Experiments by behavioural economists spear-headed by Professor Dan Ariely recent star-performer at Kilkenomics, reveal that bonuses change behaviour but not in the ways we expect.
The behavioural economist carried out an experiment to see if people actually behave in the way we think they do – work better, smarter, harder when a big bonus is paid.
In the experiment people were asked to carry out all sorts of tasks demanding attention, memory, concentration and creativity. One third of the people were told they’d get a small bonus, one third a decent bonus and one third a huge bonus.
What would you expect? Obviously the people with the bigger bonus would work harder, wouldn’t they? That’s not what the researchers found. Oddly, the ones with the medium bonus performed no better or worse than the ones with the small bonus and, bizarrely, the ones with the biggest bonus performed worse. This might be because they thought they had earned enough and stopped. If you think this is strange, next time you have a chat with a taxi driver who says he is knocking off because he has earned enough that day, remember that people don’t always respond to the allure of more money by working more.
The psychologists repeated the study using another group but this time only gave two bonuses – one big and one small. They also divided the tasks into one demanding reasoning and cognitive skills, while the other was simply mechanical skills involving tapping a keyboard.
In general, they found that when it comes to mechanical skills, the bonus increased performance but for the harder stuff, the bonus had no effect.
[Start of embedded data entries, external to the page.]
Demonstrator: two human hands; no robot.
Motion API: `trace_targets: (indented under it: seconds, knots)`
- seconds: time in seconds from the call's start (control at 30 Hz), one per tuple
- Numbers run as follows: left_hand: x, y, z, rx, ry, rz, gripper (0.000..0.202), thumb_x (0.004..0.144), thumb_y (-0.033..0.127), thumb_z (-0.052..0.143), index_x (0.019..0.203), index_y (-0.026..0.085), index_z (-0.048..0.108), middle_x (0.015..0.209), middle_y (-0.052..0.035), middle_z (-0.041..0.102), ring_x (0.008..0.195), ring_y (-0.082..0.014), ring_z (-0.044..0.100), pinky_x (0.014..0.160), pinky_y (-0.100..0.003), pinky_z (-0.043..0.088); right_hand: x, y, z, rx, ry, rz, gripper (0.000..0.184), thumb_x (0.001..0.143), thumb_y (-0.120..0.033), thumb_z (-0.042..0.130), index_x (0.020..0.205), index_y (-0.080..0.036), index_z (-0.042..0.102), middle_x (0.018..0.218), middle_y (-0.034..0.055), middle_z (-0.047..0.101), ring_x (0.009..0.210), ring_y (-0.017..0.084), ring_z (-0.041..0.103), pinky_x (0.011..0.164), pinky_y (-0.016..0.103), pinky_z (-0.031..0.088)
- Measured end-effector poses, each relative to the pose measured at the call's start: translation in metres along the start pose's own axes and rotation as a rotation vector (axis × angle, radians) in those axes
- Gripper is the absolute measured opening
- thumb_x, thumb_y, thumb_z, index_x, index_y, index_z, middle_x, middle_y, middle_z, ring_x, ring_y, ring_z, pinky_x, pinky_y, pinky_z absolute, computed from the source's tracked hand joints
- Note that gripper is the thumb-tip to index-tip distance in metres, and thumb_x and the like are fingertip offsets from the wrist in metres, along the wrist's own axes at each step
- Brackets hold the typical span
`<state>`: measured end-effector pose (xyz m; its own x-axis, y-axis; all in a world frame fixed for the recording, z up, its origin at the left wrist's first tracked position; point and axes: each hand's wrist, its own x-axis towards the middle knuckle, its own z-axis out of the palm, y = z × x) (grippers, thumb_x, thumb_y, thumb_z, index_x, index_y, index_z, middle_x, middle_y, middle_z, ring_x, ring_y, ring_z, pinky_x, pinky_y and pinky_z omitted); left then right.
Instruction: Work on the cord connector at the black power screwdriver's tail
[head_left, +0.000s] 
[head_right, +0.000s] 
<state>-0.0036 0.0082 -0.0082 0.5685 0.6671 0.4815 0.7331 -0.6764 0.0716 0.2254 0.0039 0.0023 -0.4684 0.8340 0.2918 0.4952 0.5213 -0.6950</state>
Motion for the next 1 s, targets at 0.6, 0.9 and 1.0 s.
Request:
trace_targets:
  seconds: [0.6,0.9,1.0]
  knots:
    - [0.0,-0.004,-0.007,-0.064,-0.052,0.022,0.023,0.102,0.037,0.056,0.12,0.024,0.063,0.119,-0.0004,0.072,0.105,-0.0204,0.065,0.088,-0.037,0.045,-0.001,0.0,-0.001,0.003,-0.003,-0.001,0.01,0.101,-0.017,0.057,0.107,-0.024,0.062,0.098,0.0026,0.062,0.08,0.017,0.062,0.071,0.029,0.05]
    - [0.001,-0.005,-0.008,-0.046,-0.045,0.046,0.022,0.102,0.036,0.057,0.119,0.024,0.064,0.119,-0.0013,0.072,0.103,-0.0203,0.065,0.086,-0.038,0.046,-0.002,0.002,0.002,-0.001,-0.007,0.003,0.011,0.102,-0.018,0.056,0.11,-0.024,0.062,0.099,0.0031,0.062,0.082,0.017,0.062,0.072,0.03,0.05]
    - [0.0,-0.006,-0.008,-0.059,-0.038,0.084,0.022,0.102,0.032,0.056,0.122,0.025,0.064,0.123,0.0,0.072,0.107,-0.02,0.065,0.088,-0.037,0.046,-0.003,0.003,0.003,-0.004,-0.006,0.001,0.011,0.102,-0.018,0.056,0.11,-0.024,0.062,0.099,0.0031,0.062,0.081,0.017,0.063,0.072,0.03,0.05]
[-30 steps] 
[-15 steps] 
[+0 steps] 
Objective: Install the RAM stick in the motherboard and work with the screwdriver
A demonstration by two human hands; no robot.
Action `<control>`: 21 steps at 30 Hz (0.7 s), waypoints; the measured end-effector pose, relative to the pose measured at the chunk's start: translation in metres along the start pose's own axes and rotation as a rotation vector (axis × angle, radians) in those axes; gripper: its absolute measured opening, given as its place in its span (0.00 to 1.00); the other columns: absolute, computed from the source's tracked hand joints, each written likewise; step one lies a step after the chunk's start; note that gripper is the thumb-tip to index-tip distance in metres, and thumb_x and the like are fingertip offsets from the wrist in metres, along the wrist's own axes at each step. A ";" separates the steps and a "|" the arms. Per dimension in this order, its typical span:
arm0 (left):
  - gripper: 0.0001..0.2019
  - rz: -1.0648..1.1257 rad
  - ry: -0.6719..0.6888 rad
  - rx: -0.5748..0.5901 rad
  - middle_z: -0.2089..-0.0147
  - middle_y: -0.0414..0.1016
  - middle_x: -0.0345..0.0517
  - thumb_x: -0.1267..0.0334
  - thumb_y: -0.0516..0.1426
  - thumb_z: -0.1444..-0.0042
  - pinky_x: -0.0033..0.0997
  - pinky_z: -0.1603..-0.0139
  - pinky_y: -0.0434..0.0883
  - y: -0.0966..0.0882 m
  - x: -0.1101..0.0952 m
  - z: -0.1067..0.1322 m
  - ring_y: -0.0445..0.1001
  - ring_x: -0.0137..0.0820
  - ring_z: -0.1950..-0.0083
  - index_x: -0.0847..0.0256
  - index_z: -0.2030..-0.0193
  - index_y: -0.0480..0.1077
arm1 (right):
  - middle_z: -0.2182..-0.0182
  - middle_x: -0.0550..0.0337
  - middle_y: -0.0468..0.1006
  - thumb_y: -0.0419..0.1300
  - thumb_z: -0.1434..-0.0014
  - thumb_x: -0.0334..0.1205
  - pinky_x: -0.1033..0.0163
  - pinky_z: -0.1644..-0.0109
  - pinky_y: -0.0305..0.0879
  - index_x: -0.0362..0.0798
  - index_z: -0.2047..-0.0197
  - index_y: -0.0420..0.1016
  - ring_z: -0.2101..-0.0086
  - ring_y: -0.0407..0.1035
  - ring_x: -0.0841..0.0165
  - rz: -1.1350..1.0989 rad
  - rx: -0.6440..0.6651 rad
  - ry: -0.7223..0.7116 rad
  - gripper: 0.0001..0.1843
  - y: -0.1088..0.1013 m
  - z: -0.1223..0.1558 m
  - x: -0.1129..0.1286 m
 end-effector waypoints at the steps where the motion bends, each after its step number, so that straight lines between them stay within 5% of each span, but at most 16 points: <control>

Other researchers studying the impact of bonuses on individuals and teams highlighted the negative impact that high bonuses can have on those staff who don’t get a bonus – as you would expect.
One of the reasons bonuses fail is because bonuses tend to motivate people to specialize on areas where they can make money to the detriment of all others.
If you set up bonus structures to motivate people to focus on certain areas, they will focus on them, often to the detriment of other areas, including the morale of those around them. Think about the impact of setting up a bonus for the head of a hospital in order to evade government pay guidelines, and basing it on the sales of Mars Bars rather than patient outcomes.
As a taxpayer, if that doesn’t make you feel like a sucker taken for a ride by people who don’t understand the meaning of the expression “public service”, I don’t know what will.